Intrinsically disordered proteins (IDPs) are a large and functionally important family of proteins characterized by their lack of stable three-dimensional structures yet existent in multiple interconverting conformational states. Many IDPs can change to a fixed tertiary structure after binding to other proteins or RNA [48]. IDPs play important roles in many biological processes, including cell organization, development, and stress tolerance [10,49]. The tardigrade-specific IDPs are essential and sufficient for desiccation tolerance [10]. The late embryogenesis abundant (LEA) proteins are plant specific IDPs and facilitate the stabilization of membranes during desiccation, which enhances the desiccation tolerance of plant seeds [50]. In yeast, the IDP Hsp12p interacts with the plasma membrane and protects membrane structures against desiccation stress [44]. Hsp12p also synergizes with trehalose to mitigate protein aggregation and desiccation stress [11].

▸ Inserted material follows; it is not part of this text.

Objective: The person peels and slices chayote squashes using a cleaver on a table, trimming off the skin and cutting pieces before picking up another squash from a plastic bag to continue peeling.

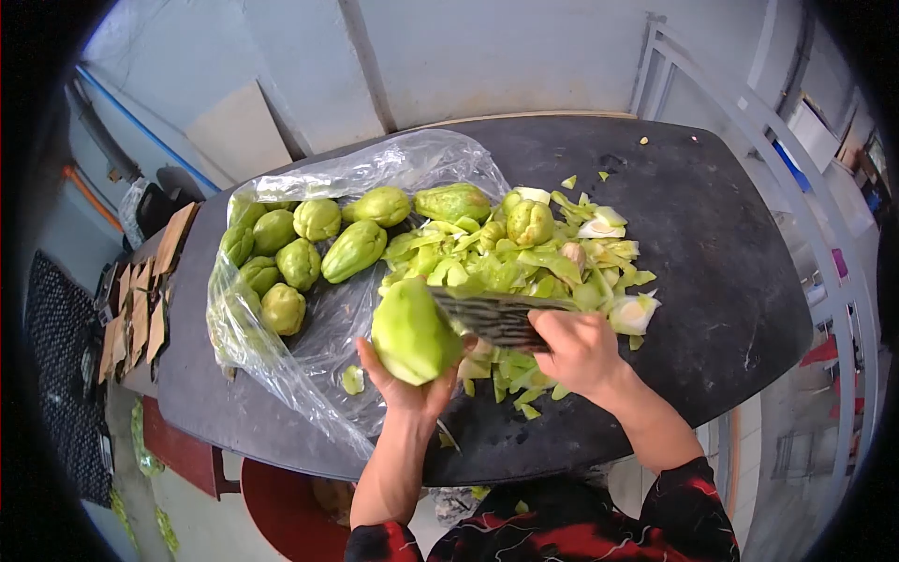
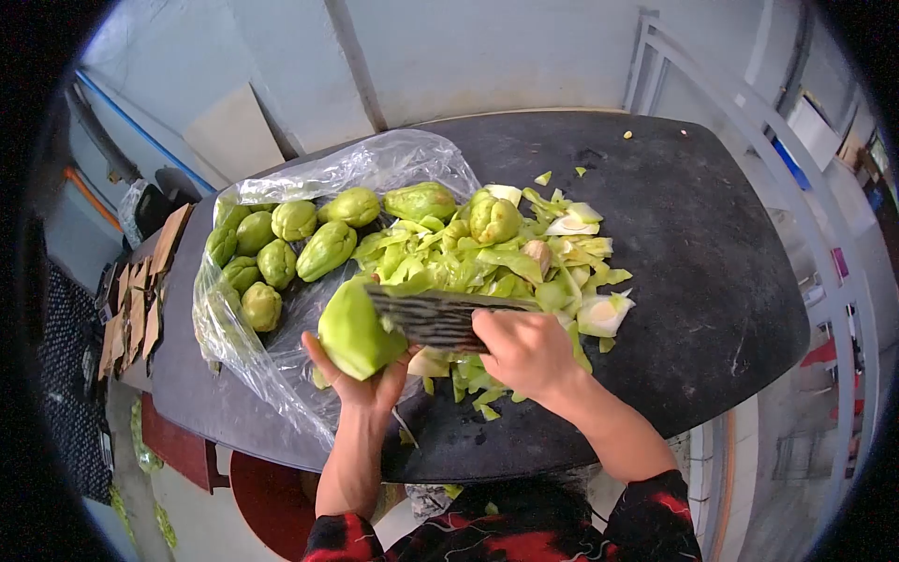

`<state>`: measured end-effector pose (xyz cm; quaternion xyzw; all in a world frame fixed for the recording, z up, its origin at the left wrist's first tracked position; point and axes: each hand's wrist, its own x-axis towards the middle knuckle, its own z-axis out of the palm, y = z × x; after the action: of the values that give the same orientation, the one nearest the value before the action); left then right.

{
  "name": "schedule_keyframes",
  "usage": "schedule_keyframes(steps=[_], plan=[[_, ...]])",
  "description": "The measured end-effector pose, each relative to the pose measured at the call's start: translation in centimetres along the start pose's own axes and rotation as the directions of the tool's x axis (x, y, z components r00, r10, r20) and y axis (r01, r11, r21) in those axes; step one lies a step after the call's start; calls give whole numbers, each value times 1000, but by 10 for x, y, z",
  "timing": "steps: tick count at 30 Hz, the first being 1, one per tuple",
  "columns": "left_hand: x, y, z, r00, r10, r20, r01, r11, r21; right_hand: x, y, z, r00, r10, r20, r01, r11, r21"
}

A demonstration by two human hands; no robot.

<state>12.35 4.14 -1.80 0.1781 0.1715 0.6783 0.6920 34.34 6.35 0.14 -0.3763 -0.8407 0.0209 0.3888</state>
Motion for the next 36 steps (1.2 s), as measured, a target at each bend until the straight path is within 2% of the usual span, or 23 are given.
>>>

Hydrophilins are a group of proteins characterized with high glycine content (> 6%) and high hydrophilicity index (> 1.0) [51,52]. Hydrophilins often include intrinsically disordered proteins (IDPs) partially due to their high content of glycine, a disorder-promoting residue [11]. Genes encoding hydrophilins are induced by osmotic stress, suggesting that these proteins play a role in response to water loss, or desiccation stress. Twelve hydrophilin proteins have been identified in Saccharomyces cerevisiae. Their possible involvement in desiccation stress is listed in Table 1. While the molecular mechanism in stress protection of many hydrophilins is not well studied, it is believed that they act to stabilize proteins and membranes during desiccation [53]. Studies have shown that both Sip18p [52] and Stf2p [53] enhance desiccation tolerance by reducing the ROS level during desiccation stress.

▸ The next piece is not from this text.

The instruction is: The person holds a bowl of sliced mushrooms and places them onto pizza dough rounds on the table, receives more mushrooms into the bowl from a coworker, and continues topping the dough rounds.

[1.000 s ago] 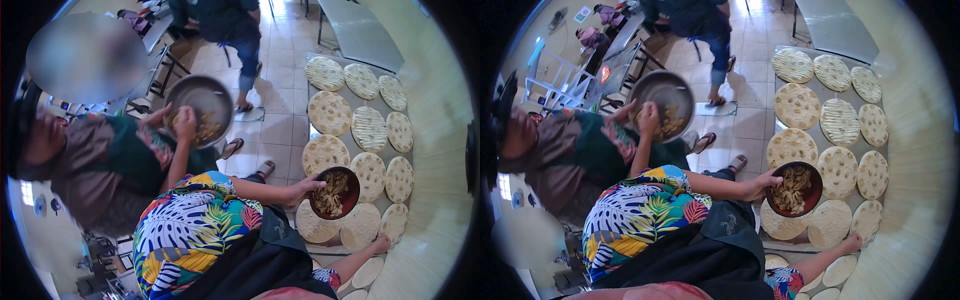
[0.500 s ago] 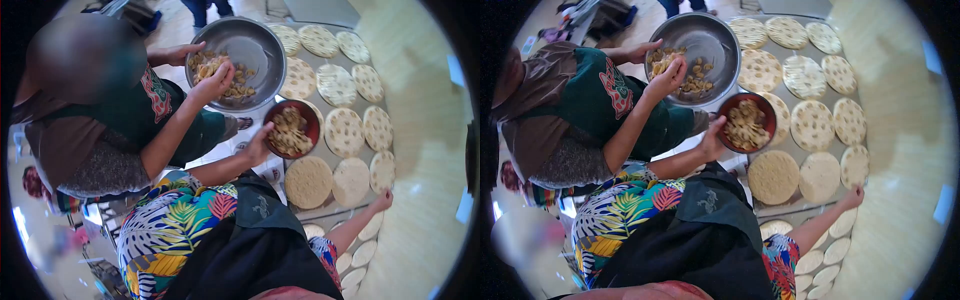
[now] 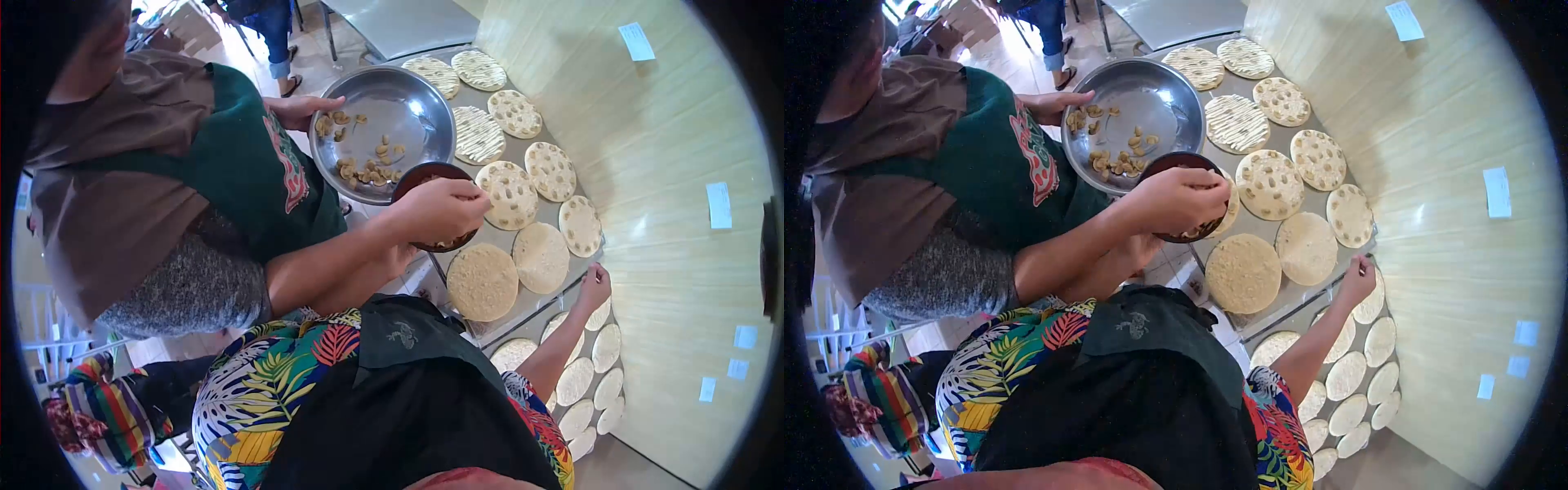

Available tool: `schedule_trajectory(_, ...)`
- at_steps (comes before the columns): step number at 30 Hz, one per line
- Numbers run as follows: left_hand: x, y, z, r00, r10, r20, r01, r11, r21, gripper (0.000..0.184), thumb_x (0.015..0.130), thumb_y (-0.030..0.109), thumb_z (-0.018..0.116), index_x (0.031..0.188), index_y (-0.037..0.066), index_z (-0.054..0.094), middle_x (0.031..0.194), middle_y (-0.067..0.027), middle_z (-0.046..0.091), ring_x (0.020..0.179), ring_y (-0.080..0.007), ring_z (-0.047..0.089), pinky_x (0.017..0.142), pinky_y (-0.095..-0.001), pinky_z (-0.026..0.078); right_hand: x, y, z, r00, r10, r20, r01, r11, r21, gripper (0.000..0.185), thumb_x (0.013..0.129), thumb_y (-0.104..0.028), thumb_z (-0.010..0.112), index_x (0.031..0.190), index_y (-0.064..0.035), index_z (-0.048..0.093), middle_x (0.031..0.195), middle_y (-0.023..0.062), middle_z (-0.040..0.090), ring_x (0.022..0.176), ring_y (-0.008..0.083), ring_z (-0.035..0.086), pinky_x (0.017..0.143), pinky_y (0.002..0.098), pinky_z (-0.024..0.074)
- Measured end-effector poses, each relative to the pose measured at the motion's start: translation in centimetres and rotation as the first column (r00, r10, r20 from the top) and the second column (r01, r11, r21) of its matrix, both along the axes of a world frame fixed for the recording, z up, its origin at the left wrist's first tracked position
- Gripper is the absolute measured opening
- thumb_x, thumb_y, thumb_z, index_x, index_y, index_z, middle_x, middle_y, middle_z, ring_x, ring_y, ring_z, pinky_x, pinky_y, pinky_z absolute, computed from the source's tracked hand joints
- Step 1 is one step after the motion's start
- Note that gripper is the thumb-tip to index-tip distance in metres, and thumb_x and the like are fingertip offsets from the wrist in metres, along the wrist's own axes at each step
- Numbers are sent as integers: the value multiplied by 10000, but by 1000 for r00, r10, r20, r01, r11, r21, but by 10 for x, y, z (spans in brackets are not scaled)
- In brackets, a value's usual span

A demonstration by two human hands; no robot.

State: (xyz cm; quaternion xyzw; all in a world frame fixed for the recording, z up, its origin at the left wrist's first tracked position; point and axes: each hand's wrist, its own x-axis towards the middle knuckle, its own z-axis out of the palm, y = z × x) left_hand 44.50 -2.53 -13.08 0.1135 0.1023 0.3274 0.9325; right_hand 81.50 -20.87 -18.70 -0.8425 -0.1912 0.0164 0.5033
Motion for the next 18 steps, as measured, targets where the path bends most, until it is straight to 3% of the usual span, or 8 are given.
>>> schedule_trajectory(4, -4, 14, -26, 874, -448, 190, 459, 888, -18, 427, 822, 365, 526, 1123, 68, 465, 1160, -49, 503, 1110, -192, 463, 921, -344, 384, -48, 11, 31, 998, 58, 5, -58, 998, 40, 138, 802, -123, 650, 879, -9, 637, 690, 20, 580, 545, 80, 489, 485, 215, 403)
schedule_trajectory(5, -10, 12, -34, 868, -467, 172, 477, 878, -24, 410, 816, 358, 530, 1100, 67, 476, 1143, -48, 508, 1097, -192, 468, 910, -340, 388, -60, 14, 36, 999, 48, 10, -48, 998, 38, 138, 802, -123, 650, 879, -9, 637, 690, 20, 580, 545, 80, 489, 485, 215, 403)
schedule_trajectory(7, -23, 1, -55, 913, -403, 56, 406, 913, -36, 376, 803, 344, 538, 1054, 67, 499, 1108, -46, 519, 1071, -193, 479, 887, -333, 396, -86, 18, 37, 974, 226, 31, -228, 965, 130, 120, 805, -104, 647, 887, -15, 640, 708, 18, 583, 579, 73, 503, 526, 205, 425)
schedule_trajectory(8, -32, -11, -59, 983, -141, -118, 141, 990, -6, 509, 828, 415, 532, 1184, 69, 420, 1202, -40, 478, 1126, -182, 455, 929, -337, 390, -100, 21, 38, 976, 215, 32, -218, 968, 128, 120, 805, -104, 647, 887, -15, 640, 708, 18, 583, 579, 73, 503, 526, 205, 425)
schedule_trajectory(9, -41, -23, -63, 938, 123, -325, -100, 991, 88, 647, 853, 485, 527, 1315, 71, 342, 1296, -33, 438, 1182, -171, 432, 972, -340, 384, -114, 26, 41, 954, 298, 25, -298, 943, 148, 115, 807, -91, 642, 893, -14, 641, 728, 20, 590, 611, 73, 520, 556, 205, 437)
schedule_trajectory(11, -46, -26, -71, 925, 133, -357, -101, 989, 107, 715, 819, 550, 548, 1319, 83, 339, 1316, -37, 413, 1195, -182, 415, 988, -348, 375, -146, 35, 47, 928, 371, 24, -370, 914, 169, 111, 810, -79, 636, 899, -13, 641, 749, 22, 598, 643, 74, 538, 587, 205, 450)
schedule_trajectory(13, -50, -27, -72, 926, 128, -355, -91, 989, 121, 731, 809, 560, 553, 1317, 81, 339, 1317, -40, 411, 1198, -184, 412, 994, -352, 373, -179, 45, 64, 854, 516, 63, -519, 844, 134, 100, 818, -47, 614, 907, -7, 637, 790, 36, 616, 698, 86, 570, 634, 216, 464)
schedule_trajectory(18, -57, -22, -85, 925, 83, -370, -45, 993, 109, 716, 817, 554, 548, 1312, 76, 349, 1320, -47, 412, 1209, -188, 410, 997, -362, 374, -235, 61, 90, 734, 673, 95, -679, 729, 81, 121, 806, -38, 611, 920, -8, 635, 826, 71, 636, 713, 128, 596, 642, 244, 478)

Proteins that are not HSPs, IDPs or hydrophilins may also be involved in membrane stability. The cortical ER protein Ist2p, for example, connects ER to plasma membrane and stabilizes the membrane during desiccation stress. Ist2p also plays a key role in sustaining or restoring the plasma membrane structure during rehydration [54].
Table 1. Yeast hydrophilins and their possible roles in desiccation stress.
Table 1. Yeast hydrophilins and their possible roles in desiccation stress.
GENE ID GENE NAME POSSIBLE ROLE IN (DESICCICATION) RESISTANCE REFERENCES
YJL184W GON7 Involved in cell wall mannoprotein biosynthesis and osmotic stress response. [55]
YMR175W SIP18 Involved in osmotic and desiccation stress response. [56,57]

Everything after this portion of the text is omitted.